- [Assigned task]: Go through the records and tally the lines that include the word "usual". The answer is that total alone.

Items from a dataset

--- START ---

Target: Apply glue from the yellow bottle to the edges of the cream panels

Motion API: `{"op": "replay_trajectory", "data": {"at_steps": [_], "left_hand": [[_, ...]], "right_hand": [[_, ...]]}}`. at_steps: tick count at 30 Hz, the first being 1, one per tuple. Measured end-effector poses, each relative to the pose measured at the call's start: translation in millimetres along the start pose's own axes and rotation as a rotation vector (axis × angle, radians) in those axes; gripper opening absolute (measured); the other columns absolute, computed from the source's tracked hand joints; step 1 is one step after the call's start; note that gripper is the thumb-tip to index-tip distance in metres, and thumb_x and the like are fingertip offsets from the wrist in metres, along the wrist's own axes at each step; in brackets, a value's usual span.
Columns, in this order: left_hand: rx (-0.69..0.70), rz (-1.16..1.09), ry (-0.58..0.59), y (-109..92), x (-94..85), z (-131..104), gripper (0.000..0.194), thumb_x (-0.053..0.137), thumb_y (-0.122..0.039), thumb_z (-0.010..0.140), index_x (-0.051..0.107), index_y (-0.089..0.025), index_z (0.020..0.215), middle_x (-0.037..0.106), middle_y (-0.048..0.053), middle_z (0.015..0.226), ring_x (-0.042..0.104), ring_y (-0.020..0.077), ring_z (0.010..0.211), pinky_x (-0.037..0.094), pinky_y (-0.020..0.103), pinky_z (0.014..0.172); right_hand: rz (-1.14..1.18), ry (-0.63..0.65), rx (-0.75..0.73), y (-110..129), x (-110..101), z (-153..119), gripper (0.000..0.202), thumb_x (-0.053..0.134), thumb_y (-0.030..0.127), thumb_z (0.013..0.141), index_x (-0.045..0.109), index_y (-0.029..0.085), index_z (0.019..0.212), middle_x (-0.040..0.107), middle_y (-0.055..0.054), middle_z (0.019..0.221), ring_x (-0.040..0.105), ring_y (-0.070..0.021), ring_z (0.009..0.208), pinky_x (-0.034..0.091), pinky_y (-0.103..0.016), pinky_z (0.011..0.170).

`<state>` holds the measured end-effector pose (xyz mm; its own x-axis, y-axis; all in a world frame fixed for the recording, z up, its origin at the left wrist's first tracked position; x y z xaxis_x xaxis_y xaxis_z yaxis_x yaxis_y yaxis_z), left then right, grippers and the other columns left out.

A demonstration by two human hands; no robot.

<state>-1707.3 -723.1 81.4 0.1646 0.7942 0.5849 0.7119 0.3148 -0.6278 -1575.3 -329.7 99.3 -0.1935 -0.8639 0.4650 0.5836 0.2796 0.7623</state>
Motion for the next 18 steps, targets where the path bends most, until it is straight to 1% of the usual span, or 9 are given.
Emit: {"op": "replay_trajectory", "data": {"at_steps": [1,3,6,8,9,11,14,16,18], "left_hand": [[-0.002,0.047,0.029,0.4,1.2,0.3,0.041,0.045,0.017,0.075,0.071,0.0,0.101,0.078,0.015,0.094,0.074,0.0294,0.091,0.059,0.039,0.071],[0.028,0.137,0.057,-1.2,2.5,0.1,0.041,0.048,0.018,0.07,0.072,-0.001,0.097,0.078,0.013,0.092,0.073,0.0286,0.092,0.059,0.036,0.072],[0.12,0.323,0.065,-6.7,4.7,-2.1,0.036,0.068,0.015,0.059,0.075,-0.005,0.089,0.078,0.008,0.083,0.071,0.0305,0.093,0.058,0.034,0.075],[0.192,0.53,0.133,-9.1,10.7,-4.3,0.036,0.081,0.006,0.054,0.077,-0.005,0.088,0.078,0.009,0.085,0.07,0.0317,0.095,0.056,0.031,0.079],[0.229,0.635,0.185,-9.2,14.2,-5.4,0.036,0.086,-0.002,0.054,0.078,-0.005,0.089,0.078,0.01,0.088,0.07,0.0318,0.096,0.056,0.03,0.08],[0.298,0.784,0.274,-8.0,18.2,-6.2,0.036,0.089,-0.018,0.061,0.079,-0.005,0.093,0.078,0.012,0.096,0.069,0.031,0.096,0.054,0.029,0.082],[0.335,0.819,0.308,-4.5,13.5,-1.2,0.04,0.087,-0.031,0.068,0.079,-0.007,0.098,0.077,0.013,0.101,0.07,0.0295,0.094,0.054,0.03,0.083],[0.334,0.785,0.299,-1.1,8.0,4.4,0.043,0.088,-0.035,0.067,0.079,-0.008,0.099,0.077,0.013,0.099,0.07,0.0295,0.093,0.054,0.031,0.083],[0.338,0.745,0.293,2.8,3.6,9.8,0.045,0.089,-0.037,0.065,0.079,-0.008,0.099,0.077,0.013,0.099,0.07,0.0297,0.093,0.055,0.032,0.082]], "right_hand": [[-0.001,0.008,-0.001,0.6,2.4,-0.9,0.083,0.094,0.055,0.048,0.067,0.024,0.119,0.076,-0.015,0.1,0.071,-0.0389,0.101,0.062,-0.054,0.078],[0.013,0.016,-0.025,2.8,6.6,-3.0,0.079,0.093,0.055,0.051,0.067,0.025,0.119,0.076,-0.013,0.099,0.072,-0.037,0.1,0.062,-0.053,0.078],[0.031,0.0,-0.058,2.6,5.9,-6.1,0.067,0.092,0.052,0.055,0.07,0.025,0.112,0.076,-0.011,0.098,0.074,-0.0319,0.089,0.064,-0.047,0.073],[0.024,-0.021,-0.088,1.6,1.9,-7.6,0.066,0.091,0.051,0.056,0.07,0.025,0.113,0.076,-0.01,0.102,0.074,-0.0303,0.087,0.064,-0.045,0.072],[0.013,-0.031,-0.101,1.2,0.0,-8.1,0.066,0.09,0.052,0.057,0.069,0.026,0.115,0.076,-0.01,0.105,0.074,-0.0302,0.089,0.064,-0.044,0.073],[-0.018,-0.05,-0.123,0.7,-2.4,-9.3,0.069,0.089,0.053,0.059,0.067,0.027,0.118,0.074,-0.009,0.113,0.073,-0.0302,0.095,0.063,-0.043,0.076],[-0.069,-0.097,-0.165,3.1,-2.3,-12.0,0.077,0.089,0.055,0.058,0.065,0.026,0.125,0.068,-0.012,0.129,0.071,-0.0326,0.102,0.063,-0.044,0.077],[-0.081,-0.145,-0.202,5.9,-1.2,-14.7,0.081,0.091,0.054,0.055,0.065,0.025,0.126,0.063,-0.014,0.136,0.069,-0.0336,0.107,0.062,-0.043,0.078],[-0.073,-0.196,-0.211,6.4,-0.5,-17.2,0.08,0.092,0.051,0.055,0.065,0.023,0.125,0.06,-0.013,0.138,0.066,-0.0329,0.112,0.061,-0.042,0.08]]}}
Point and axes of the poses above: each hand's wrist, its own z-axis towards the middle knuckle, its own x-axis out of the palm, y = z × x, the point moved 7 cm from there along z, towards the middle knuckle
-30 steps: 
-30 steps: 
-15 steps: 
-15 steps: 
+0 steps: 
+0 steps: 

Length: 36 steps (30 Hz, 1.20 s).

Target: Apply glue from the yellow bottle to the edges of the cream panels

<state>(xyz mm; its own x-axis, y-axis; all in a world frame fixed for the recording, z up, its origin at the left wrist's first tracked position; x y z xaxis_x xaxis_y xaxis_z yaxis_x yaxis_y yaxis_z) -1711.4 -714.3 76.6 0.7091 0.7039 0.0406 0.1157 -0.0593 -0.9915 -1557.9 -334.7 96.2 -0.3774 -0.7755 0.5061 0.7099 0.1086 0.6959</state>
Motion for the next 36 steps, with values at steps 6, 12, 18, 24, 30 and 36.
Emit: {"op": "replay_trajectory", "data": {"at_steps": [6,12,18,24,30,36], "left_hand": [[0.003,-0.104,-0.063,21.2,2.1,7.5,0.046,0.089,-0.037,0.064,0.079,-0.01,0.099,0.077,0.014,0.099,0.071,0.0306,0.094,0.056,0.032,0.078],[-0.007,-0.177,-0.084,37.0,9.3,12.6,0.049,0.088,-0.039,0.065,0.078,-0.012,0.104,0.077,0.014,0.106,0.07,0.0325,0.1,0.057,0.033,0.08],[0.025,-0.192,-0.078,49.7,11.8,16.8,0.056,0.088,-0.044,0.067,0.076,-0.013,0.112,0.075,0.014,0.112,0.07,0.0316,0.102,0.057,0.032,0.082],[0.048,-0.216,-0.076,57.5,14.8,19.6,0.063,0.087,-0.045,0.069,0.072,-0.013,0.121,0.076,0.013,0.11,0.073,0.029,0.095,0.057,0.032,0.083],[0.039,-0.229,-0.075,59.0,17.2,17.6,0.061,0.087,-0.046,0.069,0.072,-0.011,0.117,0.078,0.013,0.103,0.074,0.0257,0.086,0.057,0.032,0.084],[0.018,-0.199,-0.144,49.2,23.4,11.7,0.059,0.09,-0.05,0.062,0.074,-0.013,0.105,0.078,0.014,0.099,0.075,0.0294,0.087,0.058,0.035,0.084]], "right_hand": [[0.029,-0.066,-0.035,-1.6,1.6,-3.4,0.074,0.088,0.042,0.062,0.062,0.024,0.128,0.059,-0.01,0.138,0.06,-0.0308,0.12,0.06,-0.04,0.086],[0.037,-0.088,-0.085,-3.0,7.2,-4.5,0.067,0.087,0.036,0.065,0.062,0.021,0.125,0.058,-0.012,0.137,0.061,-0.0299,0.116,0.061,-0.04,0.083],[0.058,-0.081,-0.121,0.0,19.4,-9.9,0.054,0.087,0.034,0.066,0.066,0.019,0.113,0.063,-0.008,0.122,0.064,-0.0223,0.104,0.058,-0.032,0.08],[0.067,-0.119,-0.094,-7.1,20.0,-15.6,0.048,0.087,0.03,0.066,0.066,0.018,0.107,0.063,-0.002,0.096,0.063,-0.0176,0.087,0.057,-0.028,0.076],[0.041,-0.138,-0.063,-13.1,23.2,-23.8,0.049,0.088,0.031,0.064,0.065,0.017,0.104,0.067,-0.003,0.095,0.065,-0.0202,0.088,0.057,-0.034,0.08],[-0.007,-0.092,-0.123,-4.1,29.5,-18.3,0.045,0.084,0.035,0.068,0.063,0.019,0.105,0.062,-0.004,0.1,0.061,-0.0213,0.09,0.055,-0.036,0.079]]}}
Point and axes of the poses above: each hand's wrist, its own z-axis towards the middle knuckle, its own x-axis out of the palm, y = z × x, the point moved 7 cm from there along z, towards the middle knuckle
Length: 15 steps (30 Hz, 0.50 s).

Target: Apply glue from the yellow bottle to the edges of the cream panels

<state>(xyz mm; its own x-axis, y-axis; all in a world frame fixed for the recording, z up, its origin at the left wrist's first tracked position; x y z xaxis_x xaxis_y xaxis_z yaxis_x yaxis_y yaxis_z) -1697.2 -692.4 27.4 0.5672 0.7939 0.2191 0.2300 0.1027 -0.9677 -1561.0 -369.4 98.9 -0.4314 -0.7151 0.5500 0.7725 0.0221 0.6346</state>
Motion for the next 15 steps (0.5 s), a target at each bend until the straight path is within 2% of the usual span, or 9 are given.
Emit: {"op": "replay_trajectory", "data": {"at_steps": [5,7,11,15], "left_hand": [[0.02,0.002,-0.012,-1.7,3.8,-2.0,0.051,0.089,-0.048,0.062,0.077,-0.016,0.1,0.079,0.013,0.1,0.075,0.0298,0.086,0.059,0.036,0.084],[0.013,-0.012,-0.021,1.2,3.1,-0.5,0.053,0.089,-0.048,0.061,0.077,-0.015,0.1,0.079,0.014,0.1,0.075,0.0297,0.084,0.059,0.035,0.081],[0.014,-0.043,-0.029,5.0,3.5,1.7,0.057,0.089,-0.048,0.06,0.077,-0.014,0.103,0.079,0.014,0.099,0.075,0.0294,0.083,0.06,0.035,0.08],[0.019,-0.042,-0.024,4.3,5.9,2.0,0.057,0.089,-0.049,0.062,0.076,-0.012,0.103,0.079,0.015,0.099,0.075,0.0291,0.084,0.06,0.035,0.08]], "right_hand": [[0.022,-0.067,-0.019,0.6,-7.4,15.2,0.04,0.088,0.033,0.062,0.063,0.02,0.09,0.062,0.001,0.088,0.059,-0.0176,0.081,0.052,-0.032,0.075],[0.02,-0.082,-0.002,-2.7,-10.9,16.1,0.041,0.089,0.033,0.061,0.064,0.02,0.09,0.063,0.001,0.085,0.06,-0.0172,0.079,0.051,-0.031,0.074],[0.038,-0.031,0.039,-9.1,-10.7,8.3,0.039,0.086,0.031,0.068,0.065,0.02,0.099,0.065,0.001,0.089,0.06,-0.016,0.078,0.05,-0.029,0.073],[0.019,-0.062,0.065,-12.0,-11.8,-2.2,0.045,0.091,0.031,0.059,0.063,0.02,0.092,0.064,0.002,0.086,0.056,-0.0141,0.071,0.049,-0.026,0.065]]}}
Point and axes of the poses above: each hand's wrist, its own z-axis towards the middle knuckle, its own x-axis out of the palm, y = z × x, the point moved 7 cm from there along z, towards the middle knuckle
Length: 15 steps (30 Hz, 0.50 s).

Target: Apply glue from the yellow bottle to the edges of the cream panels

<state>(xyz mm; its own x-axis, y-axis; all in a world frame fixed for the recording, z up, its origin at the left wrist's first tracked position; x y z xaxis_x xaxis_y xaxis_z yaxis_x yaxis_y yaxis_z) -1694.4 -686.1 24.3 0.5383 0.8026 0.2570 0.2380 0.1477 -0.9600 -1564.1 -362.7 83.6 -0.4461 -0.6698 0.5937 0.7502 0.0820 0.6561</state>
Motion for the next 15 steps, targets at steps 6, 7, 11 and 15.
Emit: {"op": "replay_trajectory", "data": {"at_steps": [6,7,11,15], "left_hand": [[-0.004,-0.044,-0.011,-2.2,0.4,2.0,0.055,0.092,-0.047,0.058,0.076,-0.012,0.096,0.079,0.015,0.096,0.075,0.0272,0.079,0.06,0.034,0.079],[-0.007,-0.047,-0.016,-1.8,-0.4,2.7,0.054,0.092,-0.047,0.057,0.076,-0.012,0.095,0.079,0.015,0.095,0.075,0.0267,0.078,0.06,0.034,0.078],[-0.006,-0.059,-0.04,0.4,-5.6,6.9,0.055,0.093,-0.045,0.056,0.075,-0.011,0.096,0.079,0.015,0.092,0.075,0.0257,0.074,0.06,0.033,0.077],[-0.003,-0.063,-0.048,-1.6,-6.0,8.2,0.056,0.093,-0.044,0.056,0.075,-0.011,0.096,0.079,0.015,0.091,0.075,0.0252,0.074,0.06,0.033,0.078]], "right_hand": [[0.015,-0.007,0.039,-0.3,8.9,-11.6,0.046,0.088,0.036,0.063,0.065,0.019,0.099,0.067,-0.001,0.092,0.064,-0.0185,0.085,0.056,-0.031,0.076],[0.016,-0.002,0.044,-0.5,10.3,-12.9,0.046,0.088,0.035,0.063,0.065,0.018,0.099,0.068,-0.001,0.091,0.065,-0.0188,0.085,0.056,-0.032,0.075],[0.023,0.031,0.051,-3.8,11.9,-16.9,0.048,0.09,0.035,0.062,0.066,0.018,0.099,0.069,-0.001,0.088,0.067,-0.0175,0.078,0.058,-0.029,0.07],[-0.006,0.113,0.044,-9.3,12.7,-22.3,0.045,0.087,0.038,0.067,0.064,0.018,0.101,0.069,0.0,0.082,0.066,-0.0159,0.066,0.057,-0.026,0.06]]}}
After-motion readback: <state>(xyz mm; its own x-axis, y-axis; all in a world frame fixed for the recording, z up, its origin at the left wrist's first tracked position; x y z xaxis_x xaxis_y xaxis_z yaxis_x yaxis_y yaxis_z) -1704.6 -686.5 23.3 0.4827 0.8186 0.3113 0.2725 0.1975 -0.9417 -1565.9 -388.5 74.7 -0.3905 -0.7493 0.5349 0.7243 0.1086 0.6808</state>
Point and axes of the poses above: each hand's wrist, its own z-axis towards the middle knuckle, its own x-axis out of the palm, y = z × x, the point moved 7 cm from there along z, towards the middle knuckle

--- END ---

- [Output of the task]: 3